4. What is the exact process of making this legally binding? 
5. Next- I am planning to open another office in Bangalore. However, I would like to set this up myself as a subsidarie of Elahi LLC
6. Can I set up an PVTD with out actually physically being in India? Can I do it from the USA? 
7. How do I go about making sure that I am legally safe in this situation?

1. I am also planning on opening another office in Bangalore.
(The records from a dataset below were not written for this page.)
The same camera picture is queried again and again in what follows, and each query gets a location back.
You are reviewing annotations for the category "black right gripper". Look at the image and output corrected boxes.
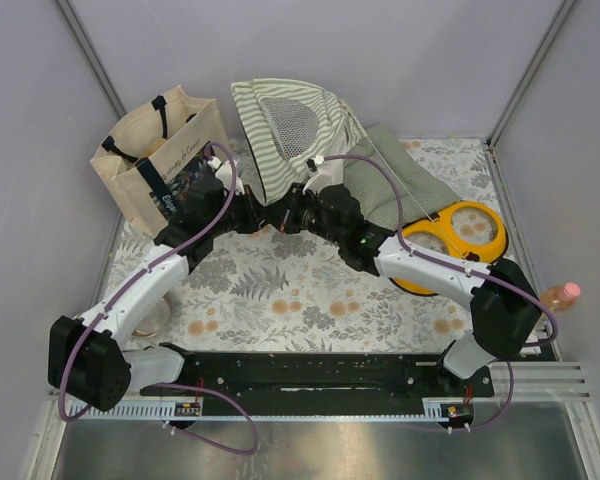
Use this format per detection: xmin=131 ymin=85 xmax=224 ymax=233
xmin=259 ymin=182 xmax=345 ymax=246

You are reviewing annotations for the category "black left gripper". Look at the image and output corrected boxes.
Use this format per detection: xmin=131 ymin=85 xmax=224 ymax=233
xmin=208 ymin=185 xmax=269 ymax=238

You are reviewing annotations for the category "green striped pet tent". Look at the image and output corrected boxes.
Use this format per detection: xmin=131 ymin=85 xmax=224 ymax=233
xmin=231 ymin=78 xmax=366 ymax=205

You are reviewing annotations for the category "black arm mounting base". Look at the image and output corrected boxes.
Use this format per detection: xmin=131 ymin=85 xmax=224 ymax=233
xmin=140 ymin=351 xmax=494 ymax=404

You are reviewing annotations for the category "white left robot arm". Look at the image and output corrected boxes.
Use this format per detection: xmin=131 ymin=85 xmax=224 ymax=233
xmin=48 ymin=177 xmax=260 ymax=411

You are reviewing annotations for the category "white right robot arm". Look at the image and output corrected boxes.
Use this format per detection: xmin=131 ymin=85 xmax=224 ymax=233
xmin=264 ymin=185 xmax=542 ymax=396

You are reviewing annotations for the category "green checkered pet cushion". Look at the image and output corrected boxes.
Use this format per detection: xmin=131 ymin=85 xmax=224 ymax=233
xmin=342 ymin=123 xmax=459 ymax=231

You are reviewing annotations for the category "steel pet bowl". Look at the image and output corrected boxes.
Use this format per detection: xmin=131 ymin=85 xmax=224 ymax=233
xmin=133 ymin=297 xmax=171 ymax=337

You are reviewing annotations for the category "yellow double pet bowl holder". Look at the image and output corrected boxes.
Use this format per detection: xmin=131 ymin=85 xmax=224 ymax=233
xmin=392 ymin=200 xmax=510 ymax=296

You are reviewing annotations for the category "floral table mat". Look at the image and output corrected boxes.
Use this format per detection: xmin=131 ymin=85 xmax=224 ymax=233
xmin=101 ymin=138 xmax=501 ymax=353

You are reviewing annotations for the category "beige canvas tote bag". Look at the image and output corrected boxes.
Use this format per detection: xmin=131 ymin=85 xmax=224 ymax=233
xmin=90 ymin=86 xmax=229 ymax=237

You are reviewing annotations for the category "pink capped drink bottle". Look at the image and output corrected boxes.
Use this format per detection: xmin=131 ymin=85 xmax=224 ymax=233
xmin=540 ymin=282 xmax=581 ymax=314

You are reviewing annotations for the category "white slotted cable duct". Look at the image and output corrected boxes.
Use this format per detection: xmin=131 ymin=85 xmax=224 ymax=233
xmin=84 ymin=392 xmax=474 ymax=423

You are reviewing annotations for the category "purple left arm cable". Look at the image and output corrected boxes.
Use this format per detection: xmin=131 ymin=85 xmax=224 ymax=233
xmin=58 ymin=142 xmax=260 ymax=455
Should I register a new PVTD? Or, if I can correct the existing one above, can the office in Bangalor fall underneath this PVTD, thus falling under the LLC? 
2. Do I have to be in India to set up a PVTD there? 
3. If not, how I do go about registering a PVTD under my name in India if I am here in the USA?
4. How would I go about doing this legally when I am in the USA?

Basically, I want to make sure that the existing PVTD that we created is owned by my LLC as well as any new offices are properly structured as subsidary/assets of Elahi LLC. 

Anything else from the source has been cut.